O hábito diário de apreciar um bom café pode trazer benefícios que vão muito além da energia para o dia a dia. Segundo um estudo recente repercutido pelo portal G1 e conduzido por pesquisadores de Harvard, o consumo moderado da bebida está associado a uma redução de cerca de 20% no risco de demência. A pesquisa, uma das mais robustas da área, acompanhou 131 mil pessoas por mais de 40 anos e revelou que quem consome de duas a três xícaras por dia apresenta menor probabilidade de desenvolver doenças neurodegenerativas em comparação com quem não ingere a bebida.
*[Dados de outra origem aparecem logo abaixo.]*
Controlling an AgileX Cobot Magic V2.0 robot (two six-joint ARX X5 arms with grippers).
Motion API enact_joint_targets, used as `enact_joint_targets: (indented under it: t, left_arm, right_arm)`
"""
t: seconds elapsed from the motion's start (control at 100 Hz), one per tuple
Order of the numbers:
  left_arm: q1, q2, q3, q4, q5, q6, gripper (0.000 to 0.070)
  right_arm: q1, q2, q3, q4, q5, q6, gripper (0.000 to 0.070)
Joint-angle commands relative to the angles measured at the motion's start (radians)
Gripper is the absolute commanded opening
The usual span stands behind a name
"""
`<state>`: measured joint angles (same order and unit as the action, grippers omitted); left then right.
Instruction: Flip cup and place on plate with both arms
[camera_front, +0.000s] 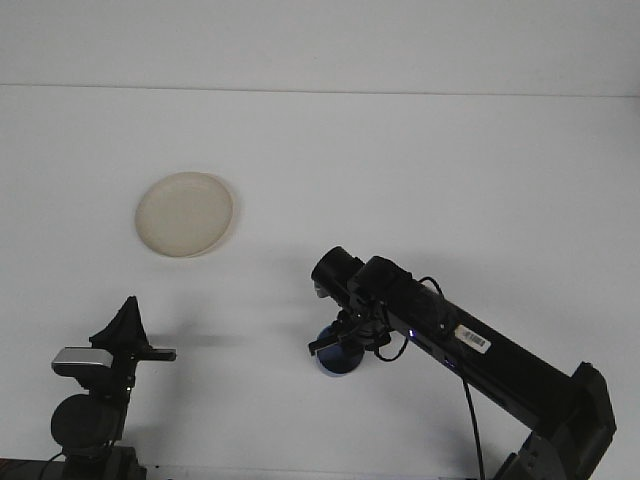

Café e risco de demência: o que explica a proteção observada
Os dados reforçam que o benefício aparece no equilíbrio. De acordo com os pesquisadores, quantidades superiores a três xícaras por dia não demonstraram efeito protetivo adicional. O ponto-chave está na constância e na moderação, inserindo o café em um estilo de vida que inclua alimentação balanceada e prática regular de atividades físicas.
Um insight importante que complementa o estudo é o papel dos polifenóis presentes no grão. Além da cafeína, o café possui ácidos clorogênicos que atuam na redução da inflamação sistêmica e do estresse oxidativo no cérebro.
Estudos paralelos indicam que esses compostos ajudam a preservar a integridade dos neurônios, o que explica por que até mesmo o café descafeinado, em alguns contextos, apresenta benefícios protetores semelhantes.
O café como patrimônio de bem-estar e sucessão
Descobertas como esta reforçam o valor da “cultura do café” não apenas como uma commodity, mas como um hábito que sustenta a vitalidade de quem vive do campo. Zelar pela saúde cognitiva é, em última análise, proteger o maior patrimônio do setor: a experiência e a lucidez dos produtores.
Manter a mente ativa garante que as histórias e as técnicas de cultivo continuem sendo compartilhadas com clareza, fortalecendo o legado de cada família cafeicultora.